2024-09-29 08:24:06 发布

您现在位置:Python中文网/ 问答频道 /正文

我正在迭代一个复杂的json对象,它作为字典加载到python中。下面是json文件的示例。对感兴趣的数据进行了注释。在

{  
   "name":"ns1:timeSeriesResponseType",
   "nil":false,
   "value":{  
      "queryInfo":{  },
      "timeSeries":[  
         {  
            "variable":{  },
            "values":[  
               {  
                  "qualifier":[  ],
                  "censorCode":[  ],
                  "value":[  
                     {  
                        "codedVocabularyTerm":null,
                        "censorCode":null,
                        "offsetTypeID":null,
                        "accuracyStdDev":null,
                        "timeOffset":null,
                        "qualifiers":[  
                           "P",                      # data of interest
                           "Ice"                     # data of interest
                        ],
                        "qualityControlLevelCode":null,
                        "sampleID":null,
                        "dateTimeAccuracyCd":null,
                        "methodCode":null,
                        "codedVocabulary":null,
                        "sourceID":null,
                        "oid":null,
                        "dateTimeUTC":null,
                        "offsetValue":null,
                        "metadataTime":null,
                        "labSampleCode":null,
                        "methodID":null,
                        "value":"-999999",
                        "dateTime":"2015-02-24T03:30:00.000-05:00",
                        "offsetTypeCode":null,
                        "sourceCode":null
                     },
                     {  
                        "codedVocabularyTerm":null,
                        "censorCode":null,
                        "offsetTypeID":null,
                        "accuracyStdDev":null,
                        "timeOffset":null,
                        "qualifiers":[  ],
                        "qualityControlLevelCode":null,
                        "sampleID":null,
                        "dateTimeAccuracyCd":null,
                        "methodCode":null,
                        "codedVocabulary":null,
                        "sourceID":null,
                        "oid":null,
                        "dateTimeUTC":null,
                        "offsetValue":null,
                        "metadataTime":null,
                        "labSampleCode":null,
                        "methodID":null,
                        "value":"-999999",                          # data of interest
                        "dateTime":"2015-02-24T04:00:00.000-05:00", # data of interest
                        "offsetTypeCode":null,
                        "sourceCode":null
                     }
                  ],
                  "sample":[  ],
                  "source":[  ],
                  "offset":[  ],
                  "units":null,
                  "qualityControlLevel":[  ],
                  "method":[  ]
               }
            ],
            "sourceInfo":{  },
            "name":"USGS:03193000:00060:00011"
         },
         {  },  # more data need is stored in here
         {  },  # more data need is stored in here
         {  }   # more data need is stored in here
      ]
   },
   "declaredType":"org.cuahsi.waterml.TimeSeriesResponseType",
   "scope":"javax.xml.bind.JAXBElement$GlobalScope",
   "globalScope":true,
   "typeSubstituted":false
}

下面是我的代码,用于单步执行/遍历字典以获取我想要的数据,并将其存储在一个格式更简单的字典中:

^{pr2}$

我的问题是——作为python的新手,有人能指出我代码中明显的低效吗?我相信在很多年的时间里,<或者我的json文件的值都是无效的。
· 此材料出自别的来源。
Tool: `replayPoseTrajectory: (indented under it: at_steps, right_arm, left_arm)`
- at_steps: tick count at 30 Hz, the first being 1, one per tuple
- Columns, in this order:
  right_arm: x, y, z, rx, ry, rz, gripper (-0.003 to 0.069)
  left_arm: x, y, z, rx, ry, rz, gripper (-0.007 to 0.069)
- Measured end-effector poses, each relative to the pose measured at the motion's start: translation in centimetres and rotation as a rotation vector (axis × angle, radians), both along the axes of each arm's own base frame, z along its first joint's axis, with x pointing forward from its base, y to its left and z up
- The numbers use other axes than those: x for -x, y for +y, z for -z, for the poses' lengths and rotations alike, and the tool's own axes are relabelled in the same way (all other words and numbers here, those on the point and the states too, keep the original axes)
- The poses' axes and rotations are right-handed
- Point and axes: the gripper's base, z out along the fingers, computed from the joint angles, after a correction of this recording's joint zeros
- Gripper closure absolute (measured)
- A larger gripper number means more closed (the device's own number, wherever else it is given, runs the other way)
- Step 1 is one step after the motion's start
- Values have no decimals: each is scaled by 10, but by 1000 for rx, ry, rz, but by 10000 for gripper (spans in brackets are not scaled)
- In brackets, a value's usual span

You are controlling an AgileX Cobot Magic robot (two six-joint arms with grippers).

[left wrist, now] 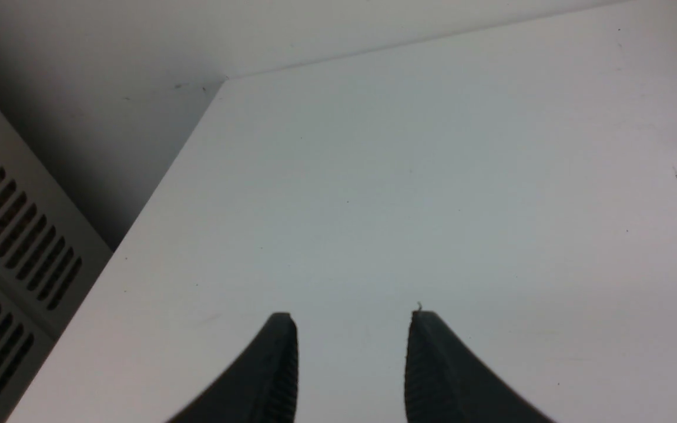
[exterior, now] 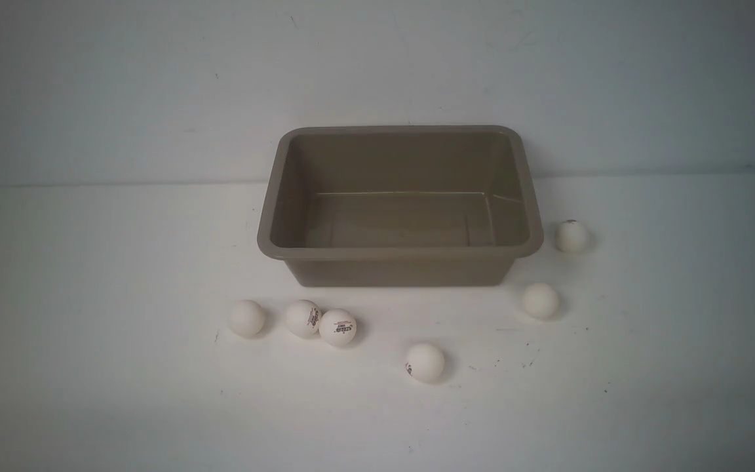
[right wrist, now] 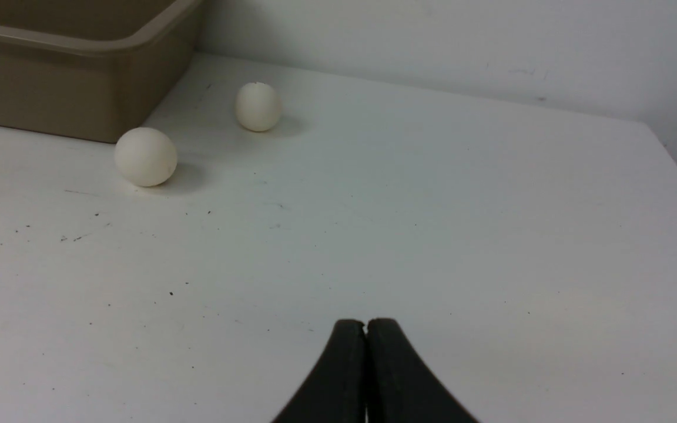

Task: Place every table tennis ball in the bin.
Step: Use the left arm to clamp the table tennis ball closest to it

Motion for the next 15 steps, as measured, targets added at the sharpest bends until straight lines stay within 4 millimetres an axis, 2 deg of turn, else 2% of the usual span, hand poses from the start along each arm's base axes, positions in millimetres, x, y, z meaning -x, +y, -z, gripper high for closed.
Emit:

有没有一种简单的方法可以搜索并返回键:值对从这样一个分层字典,字典列表里面有字典列表吗?在

编辑:

基于@Alex Martelli提供的解决方案,这里是代码的新的、更高效的精简版本:

# Building the output dictionary
for key in result["value"]["timeSeries"]:
    if "values" in key:
        for key2 in key.get("values"):
            if "value" in key2:
                for key3 in key2.get("value"):
                    if "value" in key3:
                        valueList.append(key3.get("value"))
                    if "dateTime" in key3:
                        dateTimeList.append(key3.get("dateTime"))
                    if "qualifiers" in key3:
                        qualifiersList.append(key3.get("qualifiers"))

    if "name" in key:
        outputList.append(key.get("name"))
        outputDict[key.get("name")]={"dateTime":None, "values":None, "qualifiers":None}
        outputDict[key.get("name")]["dateTime"] = dateTimeList[:]    # passing the items in the list rather
        outputDict[key.get("name")]["values"] = valueList[:]         # than a reference to the list so the delete works
        outputDict[key.get("name")]["qualifiers"] = qualifiersList[:]         # than a reference to the list so the delete works
        del dateTimeList[:]
        del valueList[:]
        del qualifiersList[:]

工作原理相同,删除了4行代码。运行时间更快。不错。在

编辑:

基于@Two Bit Alchemist提出的解决方案,该方案同样有效:

# Building the output dictionary
    for key in result["value"]["timeSeries"]:
        print key
        for value in key["values"][0]["value"]:
            # qualifiers is a list containing ["P", "Ice"]
            qualifiersList.append(value['qualifiers'])
            valueList.append(value['value'])
            dateTimeList.append(value['dateTime'])


        if "name" in key:
            outputList.append(key.get("name"))
            outputDict[key.get("name")]={"dateTime":None, "values":None, "qualifiers":None}
            outputDict[key.get("name")]["dateTime"] = dateTimeList[:]    # passing the items in the list rather
            outputDict[key.get("name")]["values"] = valueList[:]         # than a reference to the list so the delete works
            outputDict[key.get("name")]["qualifiers"] = qualifiersList[:]         # than a reference to the list so the delete works
            del dateTimeList[:]
            del valueList[:]
            del qualifiersList[:]

我看到的唯一问题是,我从来没有完全确定[“值”]列表中的第一个位置是我想要的。而且我丢失了“if”语句提供的检查,这些检查应该确保如果从错误的查询语句返回值时不会引入错误。在

编辑:

try:

    # requests.get returns a "file-like" object
    # in this case it is a JSON object because of the settings in the query
    response = requests.get(url=query)


    # if-else ladder that only performs the parsing of the returned JSON object
    # when the HTTP status code indicates a successful query execution
    if(response.status_code == 200):

        # parsing the
        result = response.json()

        # Setting up blank variables to store results
        outputDict = {}
        outputList = []
        dateTimeList = []
        valueList = []
        qualifiersList = []


        # Building the output dictionary
        for key in result["value"]["timeSeries"]:
            print key
            for value in key["values"][0]["value"]:
                # qualifiers is a list containing ["P", "Ice"]
                qualifiersList.append(value['qualifiers'])
                valueList.append(value['value'])
                dateTimeList.append(value['dateTime'])

            # OLD CODE   
            # if "values" in key:
            #     for key2 in key.get("values"):
            #         if "value" in key2:
            #             for key3 in key2.get("value"):
            #                 if "value" in key3:
            #                     valueList.append(key3.get("value"))
            #                 if "dateTime" in key3:
            #                     dateTimeList.append(key3.get("dateTime"))
            #                 if "qualifiers" in key3:
            #                     qualifiersList.append(key3.get("qualifiers"))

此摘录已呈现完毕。